*WHAT THE TASK REQUIRES*. In the material below, print every line exactly and omit the pictures.

*RECORDED DATA*.
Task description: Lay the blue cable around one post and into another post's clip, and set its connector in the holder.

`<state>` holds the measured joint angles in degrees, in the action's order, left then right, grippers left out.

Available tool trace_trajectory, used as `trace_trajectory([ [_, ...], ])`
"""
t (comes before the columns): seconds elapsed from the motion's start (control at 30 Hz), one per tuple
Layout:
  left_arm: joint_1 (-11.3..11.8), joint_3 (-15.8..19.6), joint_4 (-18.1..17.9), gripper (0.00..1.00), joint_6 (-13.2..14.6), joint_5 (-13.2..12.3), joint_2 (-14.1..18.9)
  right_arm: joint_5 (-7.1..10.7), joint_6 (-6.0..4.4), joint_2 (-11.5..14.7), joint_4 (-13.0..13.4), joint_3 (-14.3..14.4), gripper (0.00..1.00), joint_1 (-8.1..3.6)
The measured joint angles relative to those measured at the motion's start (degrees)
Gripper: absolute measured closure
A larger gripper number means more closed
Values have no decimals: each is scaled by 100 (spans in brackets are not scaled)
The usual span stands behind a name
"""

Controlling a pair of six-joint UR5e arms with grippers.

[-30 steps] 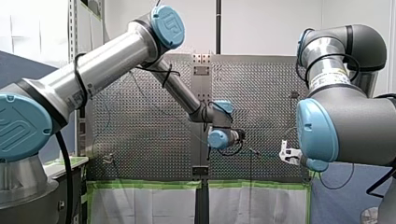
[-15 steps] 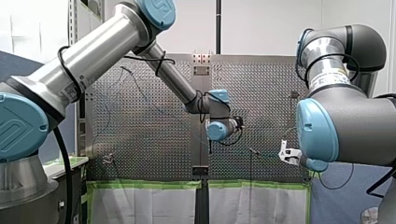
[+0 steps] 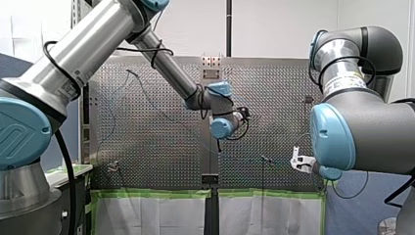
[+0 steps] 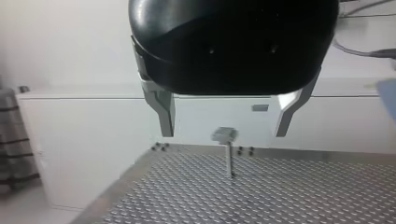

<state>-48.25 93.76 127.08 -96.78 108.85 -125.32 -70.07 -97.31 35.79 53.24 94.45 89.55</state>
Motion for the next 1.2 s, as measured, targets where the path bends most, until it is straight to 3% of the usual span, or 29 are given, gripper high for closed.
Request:
trace_trajectory([
  [0.47, 26, 776, -774, 0, 14, 14, 776, 1, -14, -2, 2, 0, 100, 54],
  [0.6, 44, 1032, -976, 0, 127, 152, 1033, 1, -6, -3, -10, -1, 100, 64],
  [0.77, 95, 1279, -913, 0, 317, 374, 1264, 1, -4, -4, -11, -1, 100, 76],
  [0.97, 284, 1586, -1089, 0, 339, 630, 1344, 1, -14, -5, 1, -1, 100, 88],
  [1.2, 642, 1957, -1449, 0, 152, 384, 1349, 1, -17, -7, 7, 0, 100, 98],
])
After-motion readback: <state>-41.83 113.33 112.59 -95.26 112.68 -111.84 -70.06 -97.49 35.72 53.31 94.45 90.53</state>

*RESPONSE TO THIS EXERCISE*.
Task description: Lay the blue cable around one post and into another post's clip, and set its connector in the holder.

`<state>` holds the measured joint angles in degrees, in the action's order, left then right, grippers left out.

Available tool trace_trajectory, used as `trace_trajectory([ [_, ...], ])`
"""
t (comes before the columns): seconds elapsed from the motion's start (control at 30 Hz), one per tuple
Layout:
  left_arm: joint_1 (-11.3..11.8), joint_3 (-15.8..19.6), joint_4 (-18.1..17.9), gripper (0.00..1.00), joint_6 (-13.2..14.6), joint_5 (-13.2..12.3), joint_2 (-14.1..18.9)
  right_arm: joint_5 (-7.1..10.7), joint_6 (-6.0..4.4), joint_2 (-11.5..14.7), joint_4 (-13.0..13.4), joint_3 (-14.3..14.4), gripper (0.00..1.00), joint_1 (-8.1..3.6)
The measured joint angles relative to those measured at the motion's start (degrees)
Gripper: absolute measured closure
A larger gripper number means more closed
Values have no decimals: each is scaled by 100 (spans in brackets are not scaled)
The usual span stands behind a name
"""

Controlling a pair of six-joint UR5e arms with grippers.

[-30 steps] 
[-15 steps] 
[+0 steps] 
[+0 steps] 

<state>-48.25 93.76 127.08 -96.78 108.85 -125.32 -70.07 -97.31 35.79 53.24 94.45 89.55</state>
Motion for the next 1.2 s, as measured, targets where the path bends most, until it is straight to 3% of the usual span, or 29 are given, gripper high for closed.
Request:
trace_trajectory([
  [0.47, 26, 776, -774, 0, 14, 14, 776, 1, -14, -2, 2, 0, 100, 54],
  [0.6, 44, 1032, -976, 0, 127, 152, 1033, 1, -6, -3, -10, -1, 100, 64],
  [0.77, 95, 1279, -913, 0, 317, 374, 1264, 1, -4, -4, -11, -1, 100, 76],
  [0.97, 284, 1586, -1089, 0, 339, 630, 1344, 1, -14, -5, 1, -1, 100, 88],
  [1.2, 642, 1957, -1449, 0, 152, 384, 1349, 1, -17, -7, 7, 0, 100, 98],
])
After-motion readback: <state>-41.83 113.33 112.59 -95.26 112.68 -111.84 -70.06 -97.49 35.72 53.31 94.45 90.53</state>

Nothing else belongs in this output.